Pickens grew up working alongside his chef grandparents and more recently has worked at The Black Tie Company and the Portland Harbor Hotel. He runs the catering business out of the kitchen at the Portland Club, with meal pickup around the corner at 120 Spring Street.
This summer, the Black-owned food truck Actual Foods hit Portland’s streets and outdoor brewery scene. The truck menu allows customers to craft their own stir-fry bowls, starting with a base of wild rice, zucchini noodles or roasted sweet potatoes. These are then tossed with a choice of vegetables, greens, mushrooms and sauces.
“All our sauces are vegan now that we removed pesto from the menu, which had Parmesan cheese,” said owner Steffy Amondi. “We substituted any dairy-like butter in the apple crisp with coconut oil. And coconut cream is our go-to milk substitute. That was used in our red cabbage slaw and now in our coconut-lime sauce.”
Actual Foods will go back to the garage at the end of the month, yet Amondi plans to offer prepared meals and packaged sauces through the winter at Fork Food Lab, its operations base.
It’s no coincidence that Portland’s Black-owned restaurants sell vegan meals.
In addition to the cuisines of many Black majority countries having strong vegetarian traditions, Black Americans are much more likely to be vegans, vegetarians, and semi-vegetarians than other groups of Americans. Polls regularly find that 8 percent of Black Americans are vegans or vegetarians, compared with just 3 percent of the overall population. At the start of the year, Gallup released survey results showing that people who don’t identify as white had cut their animal consumption in the past year by more than 30 percent, while people who identify as white had trimmed their animal eating by less than 20 percent.

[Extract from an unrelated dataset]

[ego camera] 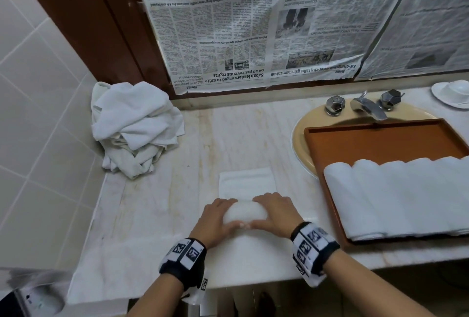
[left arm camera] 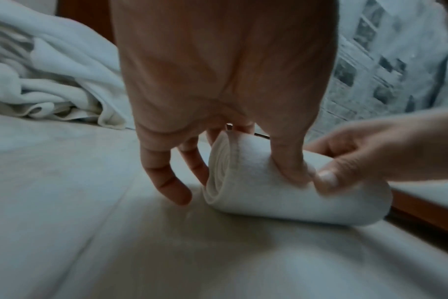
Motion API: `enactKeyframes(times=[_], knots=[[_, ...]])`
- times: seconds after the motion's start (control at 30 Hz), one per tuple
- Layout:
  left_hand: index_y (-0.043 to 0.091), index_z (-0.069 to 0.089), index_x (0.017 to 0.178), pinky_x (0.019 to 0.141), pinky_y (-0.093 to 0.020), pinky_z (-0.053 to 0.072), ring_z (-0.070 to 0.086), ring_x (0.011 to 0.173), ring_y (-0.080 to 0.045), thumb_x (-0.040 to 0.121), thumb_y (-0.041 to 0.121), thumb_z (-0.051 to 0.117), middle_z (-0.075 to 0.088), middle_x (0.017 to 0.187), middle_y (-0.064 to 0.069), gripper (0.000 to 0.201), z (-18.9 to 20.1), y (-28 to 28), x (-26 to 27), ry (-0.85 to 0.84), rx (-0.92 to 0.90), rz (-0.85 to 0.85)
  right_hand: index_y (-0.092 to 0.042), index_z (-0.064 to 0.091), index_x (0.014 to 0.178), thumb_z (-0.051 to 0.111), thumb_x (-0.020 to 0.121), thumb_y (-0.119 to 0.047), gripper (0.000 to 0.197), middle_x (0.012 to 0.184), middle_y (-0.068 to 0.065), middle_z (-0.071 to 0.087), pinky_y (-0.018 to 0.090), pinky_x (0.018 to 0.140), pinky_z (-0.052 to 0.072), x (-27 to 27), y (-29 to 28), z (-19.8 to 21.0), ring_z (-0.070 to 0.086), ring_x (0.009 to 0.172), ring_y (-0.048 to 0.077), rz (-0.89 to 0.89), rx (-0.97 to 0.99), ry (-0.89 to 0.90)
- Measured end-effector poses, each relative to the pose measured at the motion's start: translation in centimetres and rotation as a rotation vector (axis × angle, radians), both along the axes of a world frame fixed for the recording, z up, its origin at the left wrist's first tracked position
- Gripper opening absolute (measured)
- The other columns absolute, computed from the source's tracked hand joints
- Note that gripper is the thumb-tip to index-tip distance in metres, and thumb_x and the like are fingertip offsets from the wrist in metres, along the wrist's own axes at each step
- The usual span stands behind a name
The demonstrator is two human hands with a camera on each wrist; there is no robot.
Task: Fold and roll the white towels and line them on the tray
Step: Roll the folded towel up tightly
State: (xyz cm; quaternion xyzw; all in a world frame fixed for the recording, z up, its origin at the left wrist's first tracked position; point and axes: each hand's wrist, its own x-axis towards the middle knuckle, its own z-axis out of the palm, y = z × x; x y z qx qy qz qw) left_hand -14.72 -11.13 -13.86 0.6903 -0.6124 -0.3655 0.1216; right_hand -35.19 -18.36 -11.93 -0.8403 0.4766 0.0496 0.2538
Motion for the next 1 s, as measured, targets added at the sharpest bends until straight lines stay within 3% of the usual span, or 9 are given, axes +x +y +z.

A disturbing trend among the far right could also be driving Black American’s embrace of plant-based eating. In recent years, cow’s milk has become a symbol of white power to some white supremacists. The New York Times wrote about this phenomenon in 2018 and shared a video of shirtless young white men guzzling cow’s milk. White nationalists have embraced cow’s milk because more than 75 percent of people with African ancestry can’t digest lactose in cow’s milk after infancy, a figure that drops to less than 26 percent of people with Northern European ancestry. At the same time, this digestive tract difference has caused some academics and activists on the left to label cow’s milk promotion by government agencies and institutions a racist policy, since it can cause acute health issues for Black people.
Finally, the inequities perpetuated by major meatpackers has been much in the news in tumultuous 2020. These facilities have suffered many COVID-19 outbreaks, exposing the harsh working environment, the unsanitary conditions and the skin color of those most likely to work there.
Food has long been used as a tool of colonization to assert cultural dominance. Here in Portland, we have the ability to disrupt those forces by supporting these Black-owned restaurants while ordering from their significant vegan menus.